● **WHAT YOU HAVE TO DO**
Only the lines from the one containing "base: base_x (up" through the last line below should be written out, exactly and with both ends kept.

● **DATA BELOW**

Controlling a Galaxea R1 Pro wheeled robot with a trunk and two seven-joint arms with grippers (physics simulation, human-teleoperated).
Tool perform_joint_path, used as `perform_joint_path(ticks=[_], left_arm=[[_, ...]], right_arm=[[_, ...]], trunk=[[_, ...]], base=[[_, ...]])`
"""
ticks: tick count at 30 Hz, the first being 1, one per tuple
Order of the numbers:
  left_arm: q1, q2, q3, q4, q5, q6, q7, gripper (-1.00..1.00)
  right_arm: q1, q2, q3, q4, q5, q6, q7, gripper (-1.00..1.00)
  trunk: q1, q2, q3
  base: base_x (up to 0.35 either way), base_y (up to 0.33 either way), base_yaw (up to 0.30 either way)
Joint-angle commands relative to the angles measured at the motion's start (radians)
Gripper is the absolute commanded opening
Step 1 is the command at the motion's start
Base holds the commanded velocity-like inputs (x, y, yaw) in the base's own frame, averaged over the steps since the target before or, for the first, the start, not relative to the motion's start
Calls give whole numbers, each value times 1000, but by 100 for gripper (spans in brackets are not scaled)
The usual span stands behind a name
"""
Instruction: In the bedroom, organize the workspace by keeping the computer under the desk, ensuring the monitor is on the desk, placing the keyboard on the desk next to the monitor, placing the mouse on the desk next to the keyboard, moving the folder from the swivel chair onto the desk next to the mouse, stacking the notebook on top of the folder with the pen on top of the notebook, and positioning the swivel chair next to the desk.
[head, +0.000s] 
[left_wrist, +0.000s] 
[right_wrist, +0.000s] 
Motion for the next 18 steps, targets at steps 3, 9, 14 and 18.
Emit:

● **ANSWER BELOW**
  base: base_x (up to 0.35 either way), base_y (up to 0.33 either way), base_yaw (up to 0.30 either way)
Joint-angle commands relative to the angles measured at the motion's start (radians)
Gripper is the absolute commanded opening
Step 1 is the command at the motion's start
Base holds the commanded velocity-like inputs (x, y, yaw) in the base's own frame, averaged over the steps since the target before or, for the first, the start, not relative to the motion's start
Calls give whole numbers, each value times 1000, but by 100 for gripper (spans in brackets are not scaled)
The usual span stands behind a name
"""
Instruction: In the bedroom, organize the workspace by keeping the computer under the desk, ensuring the monitor is on the desk, placing the keyboard on the desk next to the monitor, placing the mouse on the desk next to the keyboard, moving the folder from the swivel chair onto the desk next to the mouse, stacking the notebook on top of the folder with the pen on top of the notebook, and positioning the swivel chair next to the desk.
[head, +0.000s] 
[left_wrist, +0.000s] 
[right_wrist, +0.000s] 
Motion for the next 18 steps, targets at steps 3, 9, 14 and 18.
Emit:

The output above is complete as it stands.